Bug 1126437

Summary: unsuccessful volume creation leaves bricks in an unusable state
Product: [Red Hat Storage] Red Hat Gluster Storage Reporter: Gerald Sternagl <gsternagl>
Component: glusterdAssignee: Bug Updates Notification Mailing List <rhs-bugs>
Status: CLOSED WONTFIX QA Contact: storage-qa-internal <storage-qa-internal>
Severity: medium Docs Contact:
Priority: unspecified    
Version: rhgs-3.0CC: amukherj, nlevinki, vagarwal, vbellur
Target Milestone: ---   
Target Release: ---   
Hardware: Unspecified   
OS: Unspecified   
Whiteboard:
Fixed In Version: Doc Type: Bug Fix
Doc Text:
Story Points: ---
Clone Of: Environment:
Last Closed: 2015-09-22 09:26:42 UTC Type: Bug
Regression: --- Mount Type: ---
Documentation: --- CRM:
Verified Versions: Category: ---
oVirt Team: --- RHEL 7.3 requirements from Atomic Host:
Cloudforms Team: --- Target Upstream Version:
Embargoed:

Description Gerald Sternagl 2014-08-04 12:51:06 UTC
Description of problem:
When trying to create a gluster volume from the CLI and anything fails during  creation due to whatever reason, the bricks which could be touched until the error occurred, remain in a touched state although the volume creation wasn't successful. With touched I mean that some extended attributes are written to the bricks and these bricks can't be used again until these attributes are deleted. 

IMHO the volume creation should always be transactional: either it's successful or it fails. When it fails then all changes to the bricks should be reversed and no "dead" bricks should be left behind.

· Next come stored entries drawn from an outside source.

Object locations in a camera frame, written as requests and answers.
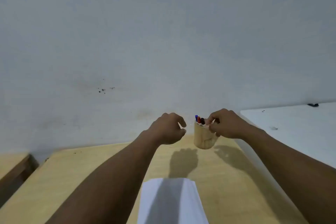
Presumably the person's right hand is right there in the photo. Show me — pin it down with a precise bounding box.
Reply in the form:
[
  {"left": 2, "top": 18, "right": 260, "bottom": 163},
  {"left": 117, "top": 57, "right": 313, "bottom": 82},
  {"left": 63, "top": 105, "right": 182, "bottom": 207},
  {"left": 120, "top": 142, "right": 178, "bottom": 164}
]
[{"left": 205, "top": 108, "right": 253, "bottom": 140}]

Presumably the person's left hand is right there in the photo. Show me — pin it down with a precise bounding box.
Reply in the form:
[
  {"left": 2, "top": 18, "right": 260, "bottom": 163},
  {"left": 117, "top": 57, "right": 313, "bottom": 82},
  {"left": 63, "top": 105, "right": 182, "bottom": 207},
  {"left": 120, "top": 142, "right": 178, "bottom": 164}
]
[{"left": 143, "top": 113, "right": 187, "bottom": 145}]

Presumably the person's left forearm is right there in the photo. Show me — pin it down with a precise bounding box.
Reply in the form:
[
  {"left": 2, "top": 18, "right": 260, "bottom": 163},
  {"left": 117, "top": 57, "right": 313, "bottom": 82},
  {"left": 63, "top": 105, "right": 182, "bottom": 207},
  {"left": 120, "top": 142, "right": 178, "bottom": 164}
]
[{"left": 45, "top": 130, "right": 161, "bottom": 224}]

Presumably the person's right forearm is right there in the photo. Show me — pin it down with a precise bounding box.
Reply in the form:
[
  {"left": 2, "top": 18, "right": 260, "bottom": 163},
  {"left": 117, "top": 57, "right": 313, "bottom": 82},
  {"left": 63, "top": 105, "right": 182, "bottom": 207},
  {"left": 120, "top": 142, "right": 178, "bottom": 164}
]
[{"left": 241, "top": 124, "right": 336, "bottom": 224}]

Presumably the wooden pen holder cup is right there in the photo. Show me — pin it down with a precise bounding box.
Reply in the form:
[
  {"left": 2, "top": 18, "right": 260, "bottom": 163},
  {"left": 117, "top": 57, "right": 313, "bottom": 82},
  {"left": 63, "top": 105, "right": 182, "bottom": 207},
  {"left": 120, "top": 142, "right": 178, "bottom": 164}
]
[{"left": 193, "top": 121, "right": 220, "bottom": 150}]

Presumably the white paper sheet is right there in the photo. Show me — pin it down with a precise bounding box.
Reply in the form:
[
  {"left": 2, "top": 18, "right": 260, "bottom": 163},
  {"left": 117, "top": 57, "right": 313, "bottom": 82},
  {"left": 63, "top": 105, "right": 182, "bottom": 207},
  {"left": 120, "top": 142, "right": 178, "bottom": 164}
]
[{"left": 137, "top": 178, "right": 209, "bottom": 224}]

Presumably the white table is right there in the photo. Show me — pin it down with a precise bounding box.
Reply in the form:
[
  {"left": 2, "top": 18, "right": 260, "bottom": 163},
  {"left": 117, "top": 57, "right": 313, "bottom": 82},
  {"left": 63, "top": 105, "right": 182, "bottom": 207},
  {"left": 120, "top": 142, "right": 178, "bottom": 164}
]
[{"left": 234, "top": 102, "right": 336, "bottom": 206}]

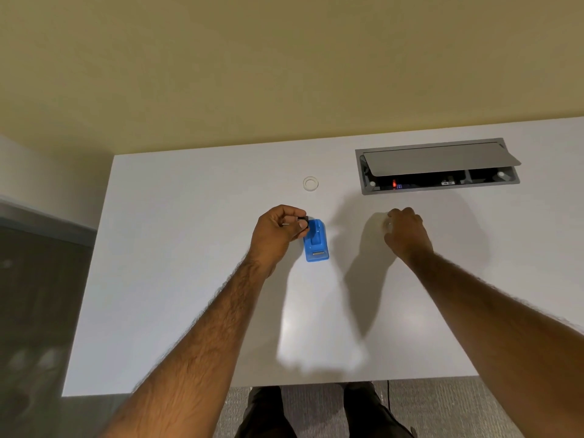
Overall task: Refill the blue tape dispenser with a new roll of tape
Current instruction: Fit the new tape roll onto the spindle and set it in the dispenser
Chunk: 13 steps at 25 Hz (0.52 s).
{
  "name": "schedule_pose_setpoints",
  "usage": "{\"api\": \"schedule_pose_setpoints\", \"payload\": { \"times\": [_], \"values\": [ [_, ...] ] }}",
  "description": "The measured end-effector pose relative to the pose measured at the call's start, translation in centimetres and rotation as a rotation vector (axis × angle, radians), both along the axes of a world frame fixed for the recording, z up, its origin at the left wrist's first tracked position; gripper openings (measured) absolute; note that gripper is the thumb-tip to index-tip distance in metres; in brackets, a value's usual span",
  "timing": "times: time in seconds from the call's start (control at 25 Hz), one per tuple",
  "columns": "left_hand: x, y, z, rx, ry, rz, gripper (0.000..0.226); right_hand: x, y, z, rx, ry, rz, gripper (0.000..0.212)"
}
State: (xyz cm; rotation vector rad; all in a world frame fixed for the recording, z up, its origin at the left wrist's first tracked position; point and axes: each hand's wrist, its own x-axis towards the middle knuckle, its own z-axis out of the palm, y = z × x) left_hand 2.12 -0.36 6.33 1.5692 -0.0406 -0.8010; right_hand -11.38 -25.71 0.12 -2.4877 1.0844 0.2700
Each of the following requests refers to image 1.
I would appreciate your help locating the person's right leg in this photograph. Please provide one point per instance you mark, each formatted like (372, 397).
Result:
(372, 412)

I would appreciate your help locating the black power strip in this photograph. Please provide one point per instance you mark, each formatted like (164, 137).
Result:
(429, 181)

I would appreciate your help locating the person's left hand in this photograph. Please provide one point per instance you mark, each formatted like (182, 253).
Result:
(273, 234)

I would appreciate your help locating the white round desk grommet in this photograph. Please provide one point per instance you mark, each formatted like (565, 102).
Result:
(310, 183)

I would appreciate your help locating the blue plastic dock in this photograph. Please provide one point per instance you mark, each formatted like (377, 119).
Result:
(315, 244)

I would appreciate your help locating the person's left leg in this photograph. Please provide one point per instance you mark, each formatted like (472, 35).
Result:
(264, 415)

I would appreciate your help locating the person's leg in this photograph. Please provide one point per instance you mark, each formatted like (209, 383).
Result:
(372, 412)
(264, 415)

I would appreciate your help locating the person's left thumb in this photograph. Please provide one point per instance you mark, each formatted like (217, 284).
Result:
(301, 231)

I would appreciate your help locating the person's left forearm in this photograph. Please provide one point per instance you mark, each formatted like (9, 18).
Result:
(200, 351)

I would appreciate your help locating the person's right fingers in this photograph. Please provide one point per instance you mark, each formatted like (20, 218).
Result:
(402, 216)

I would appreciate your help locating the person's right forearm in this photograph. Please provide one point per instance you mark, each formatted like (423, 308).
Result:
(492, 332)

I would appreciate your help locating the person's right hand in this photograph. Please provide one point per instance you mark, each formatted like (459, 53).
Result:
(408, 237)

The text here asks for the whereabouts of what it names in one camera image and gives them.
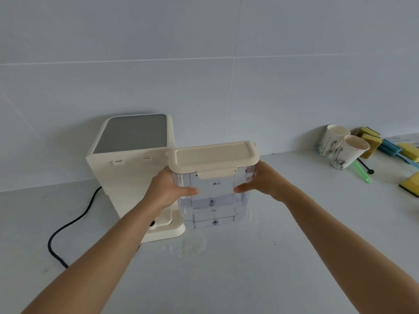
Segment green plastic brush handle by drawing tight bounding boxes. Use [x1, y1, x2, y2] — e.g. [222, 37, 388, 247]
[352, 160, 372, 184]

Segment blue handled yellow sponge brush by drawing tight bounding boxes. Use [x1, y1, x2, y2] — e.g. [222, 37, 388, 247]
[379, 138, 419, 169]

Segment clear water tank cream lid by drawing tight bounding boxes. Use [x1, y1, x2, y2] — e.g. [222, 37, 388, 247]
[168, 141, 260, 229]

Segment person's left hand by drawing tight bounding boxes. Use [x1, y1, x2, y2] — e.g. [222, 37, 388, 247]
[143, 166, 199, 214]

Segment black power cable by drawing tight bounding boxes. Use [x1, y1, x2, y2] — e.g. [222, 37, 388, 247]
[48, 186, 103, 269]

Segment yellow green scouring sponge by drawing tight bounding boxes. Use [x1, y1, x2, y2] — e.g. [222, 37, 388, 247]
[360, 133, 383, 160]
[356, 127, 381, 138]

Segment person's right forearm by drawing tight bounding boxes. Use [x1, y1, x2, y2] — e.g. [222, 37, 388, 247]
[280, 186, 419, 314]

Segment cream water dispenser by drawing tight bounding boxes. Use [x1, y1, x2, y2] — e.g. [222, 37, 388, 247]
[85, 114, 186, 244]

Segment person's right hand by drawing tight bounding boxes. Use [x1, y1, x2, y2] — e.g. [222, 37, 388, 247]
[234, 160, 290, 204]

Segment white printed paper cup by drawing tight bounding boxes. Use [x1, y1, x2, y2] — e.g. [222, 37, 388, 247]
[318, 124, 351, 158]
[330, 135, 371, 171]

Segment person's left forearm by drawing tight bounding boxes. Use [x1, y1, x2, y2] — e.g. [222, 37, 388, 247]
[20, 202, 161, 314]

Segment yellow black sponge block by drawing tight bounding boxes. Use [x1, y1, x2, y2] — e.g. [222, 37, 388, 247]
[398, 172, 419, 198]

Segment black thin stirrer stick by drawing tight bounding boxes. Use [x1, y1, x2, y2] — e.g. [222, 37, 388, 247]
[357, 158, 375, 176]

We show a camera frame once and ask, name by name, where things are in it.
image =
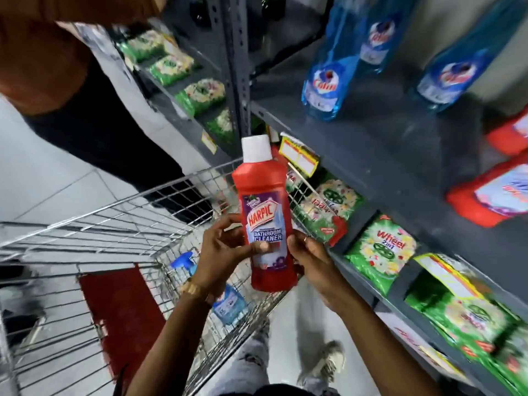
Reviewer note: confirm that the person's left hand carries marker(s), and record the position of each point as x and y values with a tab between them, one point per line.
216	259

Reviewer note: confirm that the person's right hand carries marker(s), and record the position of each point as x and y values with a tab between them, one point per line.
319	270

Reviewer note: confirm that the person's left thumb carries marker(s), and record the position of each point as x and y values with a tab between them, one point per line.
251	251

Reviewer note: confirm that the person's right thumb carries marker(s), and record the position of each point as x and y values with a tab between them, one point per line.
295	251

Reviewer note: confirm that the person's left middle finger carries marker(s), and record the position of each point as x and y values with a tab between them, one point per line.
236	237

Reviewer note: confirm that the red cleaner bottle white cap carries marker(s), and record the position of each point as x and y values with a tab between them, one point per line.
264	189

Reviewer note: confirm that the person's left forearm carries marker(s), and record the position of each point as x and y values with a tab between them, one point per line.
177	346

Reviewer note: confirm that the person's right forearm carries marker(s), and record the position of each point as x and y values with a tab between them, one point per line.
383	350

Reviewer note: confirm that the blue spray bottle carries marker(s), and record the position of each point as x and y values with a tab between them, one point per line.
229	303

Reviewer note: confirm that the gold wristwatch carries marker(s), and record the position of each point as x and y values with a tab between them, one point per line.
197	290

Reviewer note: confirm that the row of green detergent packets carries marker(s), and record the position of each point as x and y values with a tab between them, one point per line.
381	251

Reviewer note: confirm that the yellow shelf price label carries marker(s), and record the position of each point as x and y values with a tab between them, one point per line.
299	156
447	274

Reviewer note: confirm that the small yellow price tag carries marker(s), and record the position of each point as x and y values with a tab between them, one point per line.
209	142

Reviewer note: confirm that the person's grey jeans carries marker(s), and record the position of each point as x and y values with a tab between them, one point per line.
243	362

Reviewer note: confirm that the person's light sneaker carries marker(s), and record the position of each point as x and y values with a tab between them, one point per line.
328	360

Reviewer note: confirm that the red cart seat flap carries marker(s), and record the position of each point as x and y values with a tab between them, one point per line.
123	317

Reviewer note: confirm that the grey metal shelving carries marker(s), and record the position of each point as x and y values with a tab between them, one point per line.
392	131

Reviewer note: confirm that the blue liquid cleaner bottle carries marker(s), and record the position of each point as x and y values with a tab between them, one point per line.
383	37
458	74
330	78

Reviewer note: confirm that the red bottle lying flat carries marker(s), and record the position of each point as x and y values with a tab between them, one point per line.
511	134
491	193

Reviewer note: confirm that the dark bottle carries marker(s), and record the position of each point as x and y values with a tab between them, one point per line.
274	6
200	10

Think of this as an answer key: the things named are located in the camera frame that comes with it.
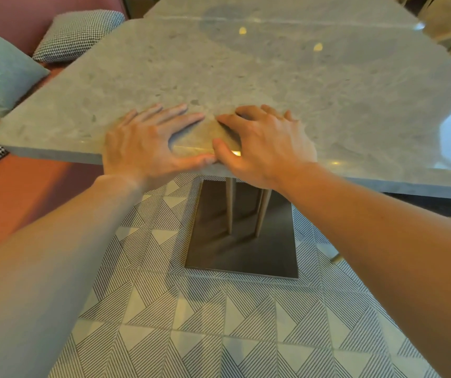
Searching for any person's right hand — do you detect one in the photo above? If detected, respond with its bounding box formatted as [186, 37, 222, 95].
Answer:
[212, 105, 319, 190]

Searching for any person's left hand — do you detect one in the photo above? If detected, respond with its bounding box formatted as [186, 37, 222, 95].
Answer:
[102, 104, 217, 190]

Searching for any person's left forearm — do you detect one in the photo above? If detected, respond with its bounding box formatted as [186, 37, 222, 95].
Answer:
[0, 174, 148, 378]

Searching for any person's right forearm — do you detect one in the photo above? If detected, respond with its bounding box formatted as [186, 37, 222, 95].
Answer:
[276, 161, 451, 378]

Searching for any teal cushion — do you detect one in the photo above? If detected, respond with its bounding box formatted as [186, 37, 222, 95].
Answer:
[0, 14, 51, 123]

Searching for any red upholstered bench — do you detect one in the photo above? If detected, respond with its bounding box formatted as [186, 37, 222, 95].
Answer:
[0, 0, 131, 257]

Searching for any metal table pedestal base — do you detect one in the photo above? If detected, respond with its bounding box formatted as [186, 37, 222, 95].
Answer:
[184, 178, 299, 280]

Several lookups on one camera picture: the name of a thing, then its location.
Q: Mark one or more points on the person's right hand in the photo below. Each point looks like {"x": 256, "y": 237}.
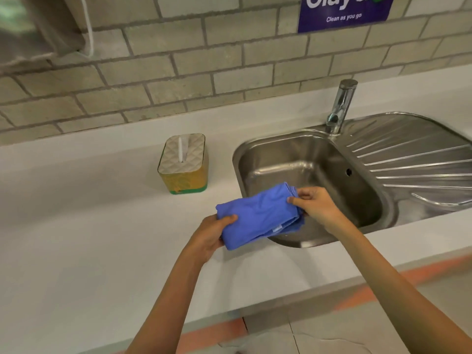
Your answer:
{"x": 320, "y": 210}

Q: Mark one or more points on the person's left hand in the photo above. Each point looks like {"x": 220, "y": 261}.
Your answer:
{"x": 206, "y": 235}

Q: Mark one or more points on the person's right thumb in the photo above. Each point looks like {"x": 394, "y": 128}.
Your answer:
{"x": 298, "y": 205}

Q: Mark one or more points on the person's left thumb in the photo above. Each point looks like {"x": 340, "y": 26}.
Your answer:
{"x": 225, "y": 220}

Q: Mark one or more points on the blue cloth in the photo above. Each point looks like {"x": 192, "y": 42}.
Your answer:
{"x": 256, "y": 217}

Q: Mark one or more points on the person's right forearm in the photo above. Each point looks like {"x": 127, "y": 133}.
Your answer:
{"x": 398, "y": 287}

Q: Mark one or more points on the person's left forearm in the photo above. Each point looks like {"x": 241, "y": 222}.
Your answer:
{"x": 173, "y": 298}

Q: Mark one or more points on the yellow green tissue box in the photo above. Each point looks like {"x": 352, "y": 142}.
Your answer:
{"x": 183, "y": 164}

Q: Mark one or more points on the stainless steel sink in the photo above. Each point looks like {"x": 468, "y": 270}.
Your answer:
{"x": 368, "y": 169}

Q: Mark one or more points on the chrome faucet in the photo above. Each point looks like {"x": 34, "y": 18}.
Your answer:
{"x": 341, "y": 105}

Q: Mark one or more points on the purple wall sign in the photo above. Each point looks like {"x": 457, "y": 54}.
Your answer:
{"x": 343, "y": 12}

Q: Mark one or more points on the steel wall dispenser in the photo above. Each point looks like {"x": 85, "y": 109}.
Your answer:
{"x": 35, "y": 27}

Version-Release number of selected component (if applicable):
3.0 and earlier

How reproducible:
Say we have two servers: rhs3node1 and rhs3node2
each one has a brick directory called /brick/vol1

Now we try to create a volume with a mis-spelled second server name:

# gluster vol create rhs3node1:/brick/vol1 rhs3node5:/brick/vol1

Obviously this fails as rhs3node5 doesn't exist. Let's say you have 20 servers and you somewhere had a typo. First the error message doesn't tell you where you had your typo and you would need to repeat the process of clearing extended attributes for all servers which succeeded during creation. As you don't know for sure where the error was, in the worst case you would have to look at each server individually.


Steps to Reproduce:
1. gluster peer rhs3node2
2. gluster vol create gv01 rhs3node1:/brick/vol1 rhs3node5:/brick/vol1
3. attr -l /brick/vol1

Actual results:
Attribute "glusterfs.volume-id" is set on /brick/vol1 although volume couldn't be created successful.

Expected results:
No extended attributes should be set unless volume creation is successful. Otherwise all changes to the bricks should be reversed.


Additional info:

Comment 2 Atin Mukherjee 2015-09-22 09:26:42 UTC
This behaviour as per the design and we are not planning to fix this in near future. Reopen if you really have a use case which hits this issue and a blocker.